Babe, I love you
by Mellissa Martinez
With the recent death of my dear friend, I have struggled to find even a moment of peace in my heart. This morning, as I carefully consider my emotions, I return to the one thing that has brought me solace in these difficult days—music. Music has graciously provided a magic bridge back to the many sleepovers, dance parties, conversations, travels, tears and laughter that I shared with my sweet Joyce.
The capability to produce and enjoy music appears in every human society. Around the globe we rely on music to move us to tears, make us feel better, inspire us, and evoke powerful memories. Evidence suggests that the rhythm and rhyme of songs provide clues, which trigger certain information from the hippocampus and frontal cortex, two areas in the brain associated with memory.
Listening to music increases blood flow in the areas of the brain that are involved in generating and controlling emotions, which activate psychological functions such as memory, attention and imagery. Rather than tapping into explicit memory (that which involves conscious recollection or recall), music opens a pathway to implicit memory—knowledge that is not consciously available. In other words, when we hear a song, we don’t deliberately process the words. Instead, we feel emotions, which unlock associated memories.
Imagine trying to remember a summer day from high school. It would be difficult to immediately retrieve a specific memory without probing questions such as, What year was it? Who was I with? Did I travel? However, if a popular song from that time period were to play in the background, there is a good chance it would serve as a time machine back to a vivid memory of a particular day.
As for me, “Wannabe” by the Spice Girls takes me back to a crowded Bali bar in 1999, where Joyce and I locked eyes and headed to the dance floor when the song began; “Babe I Love You” by Styx transports me to Joyce’s large bed in college where we tickled each other’s arms and cried about nothing (as college girls sometimes do); “Who Let The Dogs Out” by the Baha Men carries me to Little Tokyo where we snuck beer into the Karaoke room and laughed until we cried at two-year-old (diaper-clad) Diego repeatedly rapping the song; and when I hear “This Love” I can vividly remember the dance party in Jennifer’s living room with our kids clamoring for Joyce’s attention.
According to one study in the Journal of Biology, autobiographical information associated with music is evoked not only when we hear music, but also when we speak about episodes in our lives where music played an important role.
Not only does hearing music associated with our past evoke a strong “feeling of knowing,” but it also helps to mold our own self-identity.
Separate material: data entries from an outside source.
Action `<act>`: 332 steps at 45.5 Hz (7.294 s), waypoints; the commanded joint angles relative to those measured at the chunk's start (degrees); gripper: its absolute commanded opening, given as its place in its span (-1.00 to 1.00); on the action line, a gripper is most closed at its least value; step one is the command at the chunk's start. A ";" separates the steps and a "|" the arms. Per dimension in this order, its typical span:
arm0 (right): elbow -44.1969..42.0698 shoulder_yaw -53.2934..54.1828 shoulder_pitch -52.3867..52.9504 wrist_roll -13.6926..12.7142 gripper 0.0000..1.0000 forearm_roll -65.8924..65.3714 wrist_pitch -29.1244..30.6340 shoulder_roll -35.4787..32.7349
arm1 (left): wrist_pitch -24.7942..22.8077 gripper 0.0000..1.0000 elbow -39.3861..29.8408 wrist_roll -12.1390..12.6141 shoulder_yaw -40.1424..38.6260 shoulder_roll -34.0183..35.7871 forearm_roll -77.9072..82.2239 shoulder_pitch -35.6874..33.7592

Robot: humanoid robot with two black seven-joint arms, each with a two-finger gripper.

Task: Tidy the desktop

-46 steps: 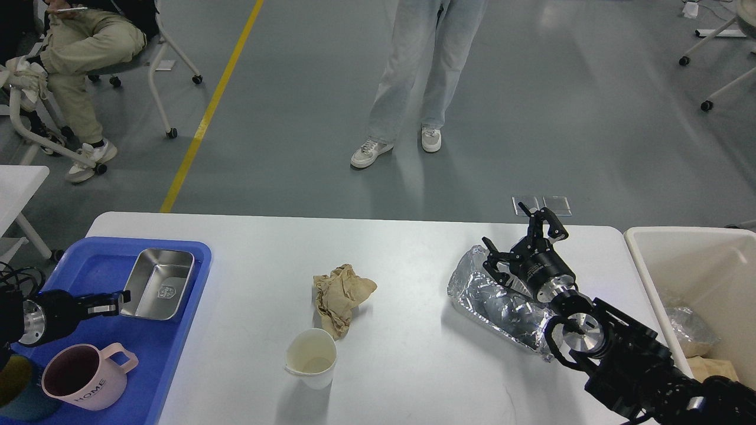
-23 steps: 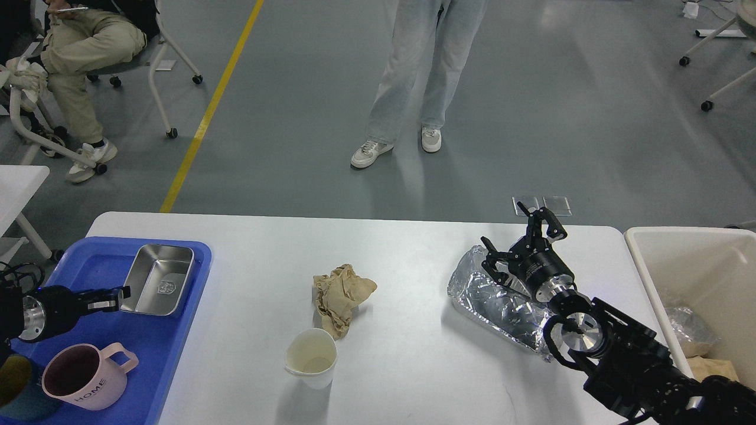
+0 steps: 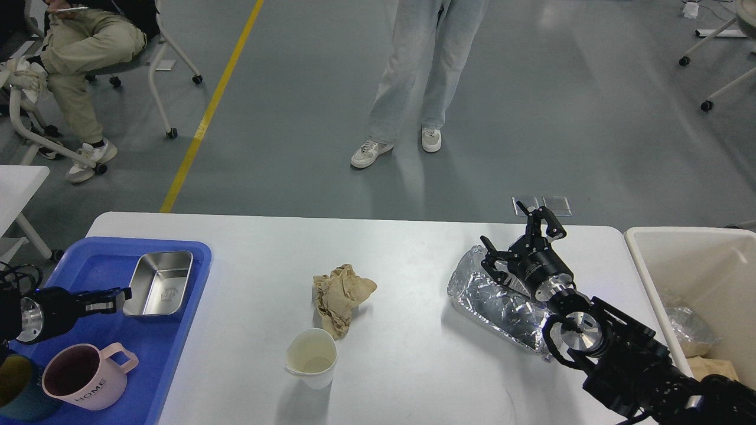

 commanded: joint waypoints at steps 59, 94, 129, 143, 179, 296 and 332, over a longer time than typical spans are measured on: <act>0.00 -0.18 1.78 -0.44 1.00 -0.09 -1.30 -1.50 | -10.63 0.92 -0.18 19.77 -40.52 -7.21 -44.03 -24.87; 0.26 -0.18 4.85 -0.62 1.00 -5.01 -3.94 -3.25 | -44.04 0.94 -0.36 22.15 -76.05 -14.50 -54.65 -6.77; 2.28 -0.18 7.14 2.46 1.00 -9.40 -7.10 -11.60 | -23.03 0.94 -0.36 36.12 -89.06 -17.67 -67.23 -3.87; 10.71 -20.54 10.12 3.16 1.00 -20.83 -7.01 -23.99 | -21.80 0.94 -0.44 33.14 -88.62 -18.64 -66.53 -4.22; 56.41 -79.72 52.75 2.29 1.00 -41.29 -6.22 -63.62 | -22.41 0.94 -0.71 34.01 -88.53 -18.02 -66.53 -4.75; 30.94 -69.17 23.66 -12.75 0.96 -39.38 -15.36 -26.72 | -22.41 0.94 -0.80 34.10 -85.72 -17.14 -66.53 -3.69; 29.00 -72.33 22.08 -7.30 -1.00 -40.52 -13.69 -24.26 | -22.41 0.94 -0.80 34.10 -85.72 -16.79 -66.53 -3.69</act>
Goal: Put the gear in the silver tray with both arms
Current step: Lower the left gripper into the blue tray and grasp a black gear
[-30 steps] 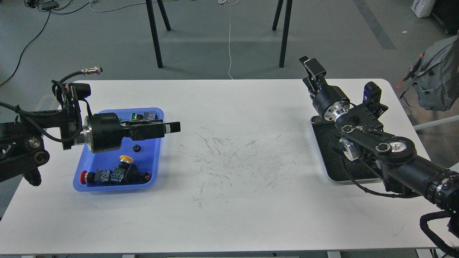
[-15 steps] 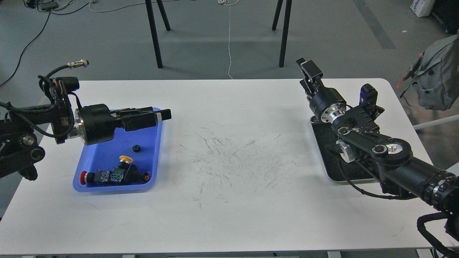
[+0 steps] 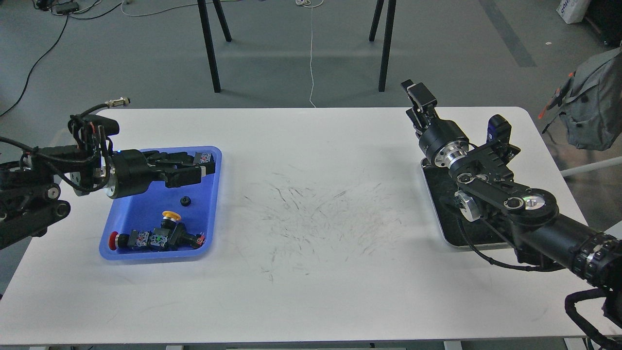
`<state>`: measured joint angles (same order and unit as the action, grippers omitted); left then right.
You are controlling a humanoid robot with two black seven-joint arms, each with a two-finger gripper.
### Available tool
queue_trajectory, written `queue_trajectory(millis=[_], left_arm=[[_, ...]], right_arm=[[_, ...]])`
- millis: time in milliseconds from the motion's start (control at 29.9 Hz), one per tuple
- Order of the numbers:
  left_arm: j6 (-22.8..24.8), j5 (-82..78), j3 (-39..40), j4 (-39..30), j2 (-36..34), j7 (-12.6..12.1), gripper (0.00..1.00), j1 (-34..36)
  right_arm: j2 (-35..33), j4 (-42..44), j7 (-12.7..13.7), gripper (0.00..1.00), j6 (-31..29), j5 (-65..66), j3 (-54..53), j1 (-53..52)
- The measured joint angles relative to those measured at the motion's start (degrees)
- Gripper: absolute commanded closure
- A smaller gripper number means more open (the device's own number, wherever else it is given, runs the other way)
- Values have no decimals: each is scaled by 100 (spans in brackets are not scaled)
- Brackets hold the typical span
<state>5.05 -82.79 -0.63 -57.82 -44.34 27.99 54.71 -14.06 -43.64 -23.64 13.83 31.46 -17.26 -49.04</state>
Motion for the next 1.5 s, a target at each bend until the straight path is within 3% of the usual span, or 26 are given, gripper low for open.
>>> queue_trajectory(millis=[568,1170,1504], left_arm=[[-472,-797,-591,560,262,1,6,-381],[-794,-801,-674,1169,601,1,12,-561],[-972,-808,-737,1203,689,1,12,-631]], right_arm=[[-7,-8,0,16,24,5,12,9],[-4,-13,-5,16,24,9,-2,19],[-6,-36,-25,12,-19,-8,-977,421]])
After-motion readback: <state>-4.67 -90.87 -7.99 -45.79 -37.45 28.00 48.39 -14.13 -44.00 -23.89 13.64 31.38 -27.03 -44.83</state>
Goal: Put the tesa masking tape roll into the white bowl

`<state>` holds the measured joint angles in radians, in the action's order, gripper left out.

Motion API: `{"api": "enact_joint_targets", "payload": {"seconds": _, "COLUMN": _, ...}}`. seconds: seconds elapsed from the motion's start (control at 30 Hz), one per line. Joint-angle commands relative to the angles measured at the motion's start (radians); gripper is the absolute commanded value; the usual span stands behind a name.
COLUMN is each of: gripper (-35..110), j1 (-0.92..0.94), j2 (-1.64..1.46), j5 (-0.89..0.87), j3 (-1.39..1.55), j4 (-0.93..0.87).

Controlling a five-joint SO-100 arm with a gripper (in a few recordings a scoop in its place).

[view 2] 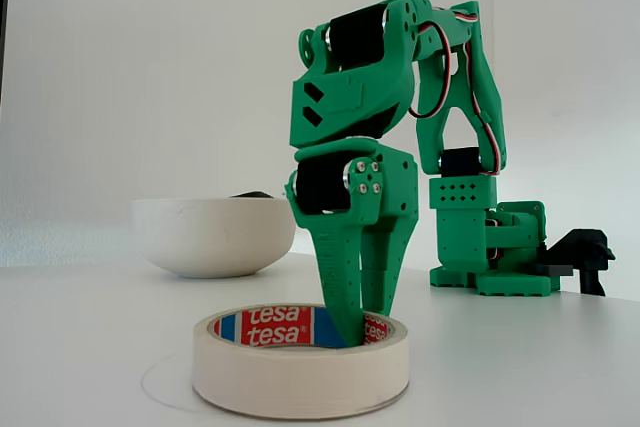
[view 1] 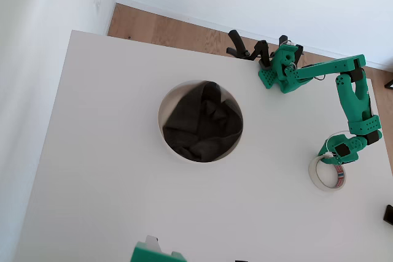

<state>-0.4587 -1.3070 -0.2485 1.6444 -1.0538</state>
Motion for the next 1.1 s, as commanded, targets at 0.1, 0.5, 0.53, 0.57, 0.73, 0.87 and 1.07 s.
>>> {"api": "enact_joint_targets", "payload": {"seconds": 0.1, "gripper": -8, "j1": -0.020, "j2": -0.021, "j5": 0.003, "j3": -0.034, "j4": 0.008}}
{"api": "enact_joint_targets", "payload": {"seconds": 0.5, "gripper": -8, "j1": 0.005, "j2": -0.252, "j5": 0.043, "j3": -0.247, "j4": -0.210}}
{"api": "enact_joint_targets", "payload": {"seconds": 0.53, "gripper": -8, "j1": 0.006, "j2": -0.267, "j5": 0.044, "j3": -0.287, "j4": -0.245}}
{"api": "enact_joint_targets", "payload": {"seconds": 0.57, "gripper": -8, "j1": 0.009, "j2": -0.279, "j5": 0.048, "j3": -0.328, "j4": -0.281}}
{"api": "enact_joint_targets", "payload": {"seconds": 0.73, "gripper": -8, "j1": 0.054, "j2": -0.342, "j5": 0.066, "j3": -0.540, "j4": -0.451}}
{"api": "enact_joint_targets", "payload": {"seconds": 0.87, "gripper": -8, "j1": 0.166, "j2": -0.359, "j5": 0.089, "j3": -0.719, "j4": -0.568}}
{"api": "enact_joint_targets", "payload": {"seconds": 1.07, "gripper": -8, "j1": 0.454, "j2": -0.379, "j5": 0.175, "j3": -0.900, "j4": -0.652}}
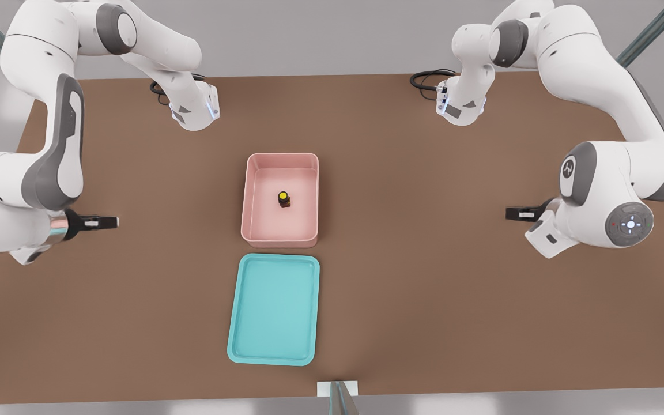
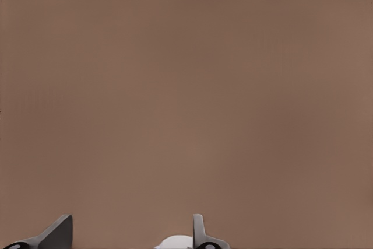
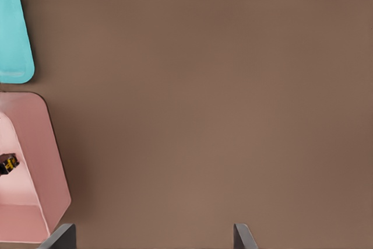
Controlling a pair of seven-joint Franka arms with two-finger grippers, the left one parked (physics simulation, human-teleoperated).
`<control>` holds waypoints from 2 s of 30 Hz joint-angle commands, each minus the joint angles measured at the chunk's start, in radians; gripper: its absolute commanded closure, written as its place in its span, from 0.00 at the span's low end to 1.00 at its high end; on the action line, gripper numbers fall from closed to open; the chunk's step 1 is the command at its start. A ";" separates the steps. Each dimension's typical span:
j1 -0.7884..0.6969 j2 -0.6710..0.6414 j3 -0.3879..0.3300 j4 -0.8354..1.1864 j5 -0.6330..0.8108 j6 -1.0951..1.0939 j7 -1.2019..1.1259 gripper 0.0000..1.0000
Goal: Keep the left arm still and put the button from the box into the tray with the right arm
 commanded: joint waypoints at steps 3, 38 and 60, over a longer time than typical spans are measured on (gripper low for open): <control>0.073 -0.001 0.007 0.001 0.006 0.250 0.055 0.00; 0.802 -0.093 0.018 -0.911 0.006 1.188 1.402 0.00; 0.801 -0.073 0.018 -0.977 0.007 1.262 1.440 0.26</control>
This certainly explains why my friends and I have come together over the past few days to sing, cry, listen to music and retell stories.
I, for one, am eternally grateful to the immortalized melodies of The BeeGees, Prince, Lionel Richie, George Michael, Styx, Elton John, Paul McCartney, David Bowie and yes, even the Back Street Boyz (okay, just one song) for helping me to feel Joyce’s head on my shoulder, remember the touch of her soft skin, and imagine dancing with her as she throws her head back in the middle one of her explosive laughs.